The Ascent of Denali (Mount McKinley): A Narrative of the First Complete Ascent of the Highest Peak in North America.

Unfortunately, most of the readings recorded in Stuck’s first book have only to do with temperature readings, with a few minor exceptions, compared to the prodigious reading recorded in his other books.

p. 163: The chief result of this expedition, besides the exploration of about one hundred miles of unknown country, was the publication by Robert Dunn of an extraordinary narrative in several consecutive numbers of Outing., afterward republished in book form, with some modifications, as “The Shameless Diary of an Explorer,” a vivid but unpleasant production, for which every squabble and jealousy of the party furnishes literary material. The book has a curious, undeniable power, despite its brutal frankness and its striving after “the poor renown of being smart,” and it may live. One is thankful, however, that it is unique in the literature of travel.

p. 166: But it is not worth while to pursue the subject further. The present writer feels confident that any man who climbs to the top of Denali, and then reads Doctor Cook’s account of his ascent, will not need Edward Barrille’s affidavit to convince him that Cook’s narrative is untrue. Indignation is, however, swallowed up in pity when one thinks upon the really excellent pioneering and exploring work done by this man, and realizes that the immediate success of the imposition about the ascent of Denali doubtless led to the more audacious imposition about the discovery of the North Pole—and that to his discredit and downfall.

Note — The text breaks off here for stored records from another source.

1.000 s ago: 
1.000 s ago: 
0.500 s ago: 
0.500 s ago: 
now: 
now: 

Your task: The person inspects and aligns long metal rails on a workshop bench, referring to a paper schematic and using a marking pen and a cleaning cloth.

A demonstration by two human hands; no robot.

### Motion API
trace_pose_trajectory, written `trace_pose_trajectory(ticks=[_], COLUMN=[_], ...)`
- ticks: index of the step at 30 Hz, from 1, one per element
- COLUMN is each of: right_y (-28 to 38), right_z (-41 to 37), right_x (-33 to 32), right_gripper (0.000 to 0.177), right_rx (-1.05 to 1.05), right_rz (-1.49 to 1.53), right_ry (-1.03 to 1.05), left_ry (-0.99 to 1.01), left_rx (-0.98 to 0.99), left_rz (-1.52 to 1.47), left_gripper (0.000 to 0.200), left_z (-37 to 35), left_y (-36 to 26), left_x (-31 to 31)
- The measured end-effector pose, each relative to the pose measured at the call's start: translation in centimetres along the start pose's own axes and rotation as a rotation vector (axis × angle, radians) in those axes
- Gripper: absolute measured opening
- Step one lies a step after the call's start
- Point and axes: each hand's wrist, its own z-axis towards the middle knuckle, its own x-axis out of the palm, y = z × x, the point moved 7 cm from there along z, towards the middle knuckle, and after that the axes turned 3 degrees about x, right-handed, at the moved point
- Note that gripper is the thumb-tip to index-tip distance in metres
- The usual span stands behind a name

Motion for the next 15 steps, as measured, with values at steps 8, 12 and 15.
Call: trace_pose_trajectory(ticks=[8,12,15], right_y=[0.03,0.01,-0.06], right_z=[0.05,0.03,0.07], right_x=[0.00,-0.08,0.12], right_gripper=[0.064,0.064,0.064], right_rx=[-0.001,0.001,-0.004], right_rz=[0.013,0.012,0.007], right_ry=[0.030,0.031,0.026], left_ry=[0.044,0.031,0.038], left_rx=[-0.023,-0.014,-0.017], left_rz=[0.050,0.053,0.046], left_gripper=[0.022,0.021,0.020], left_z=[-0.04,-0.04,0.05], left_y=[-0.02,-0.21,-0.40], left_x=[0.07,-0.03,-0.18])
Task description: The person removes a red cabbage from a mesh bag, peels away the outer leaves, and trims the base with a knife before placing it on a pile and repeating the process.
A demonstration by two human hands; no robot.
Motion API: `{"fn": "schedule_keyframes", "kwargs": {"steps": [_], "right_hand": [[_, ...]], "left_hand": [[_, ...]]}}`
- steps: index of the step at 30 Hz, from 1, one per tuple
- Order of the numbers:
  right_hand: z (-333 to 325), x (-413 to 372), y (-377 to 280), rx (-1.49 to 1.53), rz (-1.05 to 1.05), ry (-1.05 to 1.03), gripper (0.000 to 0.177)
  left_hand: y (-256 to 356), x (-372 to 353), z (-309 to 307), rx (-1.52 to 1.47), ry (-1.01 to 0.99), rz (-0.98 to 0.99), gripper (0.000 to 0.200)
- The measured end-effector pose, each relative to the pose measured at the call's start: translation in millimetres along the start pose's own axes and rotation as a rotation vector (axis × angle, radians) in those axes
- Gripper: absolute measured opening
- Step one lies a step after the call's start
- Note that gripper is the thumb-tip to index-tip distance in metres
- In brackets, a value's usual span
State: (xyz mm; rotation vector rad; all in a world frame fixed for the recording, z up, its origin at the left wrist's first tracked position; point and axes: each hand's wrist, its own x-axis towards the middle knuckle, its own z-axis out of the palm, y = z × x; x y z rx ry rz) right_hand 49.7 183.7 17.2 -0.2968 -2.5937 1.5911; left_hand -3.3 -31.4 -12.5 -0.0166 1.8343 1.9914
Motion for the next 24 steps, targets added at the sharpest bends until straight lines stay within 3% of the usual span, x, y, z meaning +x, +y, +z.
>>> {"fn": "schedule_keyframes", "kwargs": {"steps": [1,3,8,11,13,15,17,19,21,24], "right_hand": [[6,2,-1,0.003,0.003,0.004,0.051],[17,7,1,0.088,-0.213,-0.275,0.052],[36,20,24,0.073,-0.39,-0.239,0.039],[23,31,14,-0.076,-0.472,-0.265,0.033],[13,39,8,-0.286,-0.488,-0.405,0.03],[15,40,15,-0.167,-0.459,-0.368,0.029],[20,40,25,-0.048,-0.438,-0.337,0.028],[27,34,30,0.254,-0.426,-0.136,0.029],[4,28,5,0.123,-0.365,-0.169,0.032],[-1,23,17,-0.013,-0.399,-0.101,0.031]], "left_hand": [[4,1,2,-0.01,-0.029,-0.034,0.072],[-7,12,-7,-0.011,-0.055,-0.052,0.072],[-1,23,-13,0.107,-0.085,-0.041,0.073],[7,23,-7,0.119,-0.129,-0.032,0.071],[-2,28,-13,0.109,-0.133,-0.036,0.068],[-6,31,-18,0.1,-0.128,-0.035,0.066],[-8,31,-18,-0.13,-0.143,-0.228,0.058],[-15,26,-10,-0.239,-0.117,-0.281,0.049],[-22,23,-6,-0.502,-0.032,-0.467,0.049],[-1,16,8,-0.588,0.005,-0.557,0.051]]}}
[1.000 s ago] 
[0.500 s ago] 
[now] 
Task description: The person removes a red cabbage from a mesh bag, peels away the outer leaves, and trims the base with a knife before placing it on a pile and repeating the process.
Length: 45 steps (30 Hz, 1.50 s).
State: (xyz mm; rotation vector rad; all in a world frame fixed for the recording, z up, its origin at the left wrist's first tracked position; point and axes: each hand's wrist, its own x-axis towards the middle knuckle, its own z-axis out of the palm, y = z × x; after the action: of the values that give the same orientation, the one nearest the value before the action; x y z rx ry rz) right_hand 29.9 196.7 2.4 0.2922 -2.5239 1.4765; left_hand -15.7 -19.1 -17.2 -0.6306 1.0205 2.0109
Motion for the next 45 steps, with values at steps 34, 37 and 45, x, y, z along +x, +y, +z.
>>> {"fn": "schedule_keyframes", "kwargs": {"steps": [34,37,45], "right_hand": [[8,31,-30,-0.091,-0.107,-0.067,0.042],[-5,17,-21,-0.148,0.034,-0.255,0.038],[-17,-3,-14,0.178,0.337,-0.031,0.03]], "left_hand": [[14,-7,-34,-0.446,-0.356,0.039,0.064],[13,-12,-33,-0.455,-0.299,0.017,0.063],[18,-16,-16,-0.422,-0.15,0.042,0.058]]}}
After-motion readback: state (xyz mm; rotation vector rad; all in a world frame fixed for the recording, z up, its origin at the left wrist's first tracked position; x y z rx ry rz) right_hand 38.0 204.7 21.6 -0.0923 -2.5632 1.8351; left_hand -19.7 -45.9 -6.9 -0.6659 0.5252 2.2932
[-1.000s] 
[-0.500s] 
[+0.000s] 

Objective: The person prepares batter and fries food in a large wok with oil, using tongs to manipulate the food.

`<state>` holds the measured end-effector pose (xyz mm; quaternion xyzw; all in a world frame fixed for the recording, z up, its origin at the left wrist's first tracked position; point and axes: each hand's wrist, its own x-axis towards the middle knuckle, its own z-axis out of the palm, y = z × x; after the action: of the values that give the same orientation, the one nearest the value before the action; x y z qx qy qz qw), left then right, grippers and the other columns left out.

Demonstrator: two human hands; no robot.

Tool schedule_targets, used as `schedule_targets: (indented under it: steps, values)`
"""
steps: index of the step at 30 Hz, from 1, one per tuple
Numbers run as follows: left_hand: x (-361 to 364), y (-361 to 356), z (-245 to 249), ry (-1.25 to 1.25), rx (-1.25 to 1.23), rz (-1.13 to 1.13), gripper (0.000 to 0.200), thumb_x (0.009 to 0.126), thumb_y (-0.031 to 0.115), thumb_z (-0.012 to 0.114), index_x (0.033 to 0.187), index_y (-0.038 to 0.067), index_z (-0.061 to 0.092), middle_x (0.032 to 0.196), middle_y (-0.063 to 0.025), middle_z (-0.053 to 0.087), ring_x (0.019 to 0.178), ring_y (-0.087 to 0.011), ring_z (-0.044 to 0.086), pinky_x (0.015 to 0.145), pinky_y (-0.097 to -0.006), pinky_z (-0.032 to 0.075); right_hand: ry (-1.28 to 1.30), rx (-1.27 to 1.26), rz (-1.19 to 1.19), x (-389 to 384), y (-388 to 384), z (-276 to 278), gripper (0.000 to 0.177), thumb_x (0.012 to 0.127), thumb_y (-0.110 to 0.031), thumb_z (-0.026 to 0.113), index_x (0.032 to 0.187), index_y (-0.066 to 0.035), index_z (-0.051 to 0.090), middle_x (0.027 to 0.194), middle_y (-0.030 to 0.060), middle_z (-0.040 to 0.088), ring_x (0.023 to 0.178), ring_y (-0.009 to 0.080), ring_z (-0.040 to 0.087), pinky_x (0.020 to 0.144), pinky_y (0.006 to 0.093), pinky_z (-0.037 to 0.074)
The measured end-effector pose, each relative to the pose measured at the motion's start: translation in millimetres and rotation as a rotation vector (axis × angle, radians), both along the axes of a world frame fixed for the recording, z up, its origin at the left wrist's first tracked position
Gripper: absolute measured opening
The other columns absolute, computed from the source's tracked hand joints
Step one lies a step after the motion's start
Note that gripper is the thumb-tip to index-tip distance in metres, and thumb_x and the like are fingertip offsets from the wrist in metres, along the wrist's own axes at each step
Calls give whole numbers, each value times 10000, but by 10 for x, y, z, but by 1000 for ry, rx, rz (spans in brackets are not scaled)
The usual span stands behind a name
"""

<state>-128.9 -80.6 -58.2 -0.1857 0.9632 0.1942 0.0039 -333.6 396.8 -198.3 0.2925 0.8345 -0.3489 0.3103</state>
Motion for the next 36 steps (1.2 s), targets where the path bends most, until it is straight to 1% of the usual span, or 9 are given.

Although Cook’s claim to have reached the summit of Denali met with general acceptance outside, or at least was not openly scouted, it was otherwise in Alaska. The men, in particular, who lived and worked in the placer-mining regions about the base of the mountain, and were, perhaps, more familiar with the orography [sic] of the range than any surveyor or professed topographer,

p. 181: Having gratified this desire, as he supposed, there had meantime arisen another desire,—upon reading the narrative of the Parker-Browne expedition of the previous year, a copy of which we were fortunate enough to procure just as we were starting for the mountain. It was the feeling of our whole company that the names of Professor Parker and Mr. Belmore Browne should be associated with the mountain they so very nearly ascended.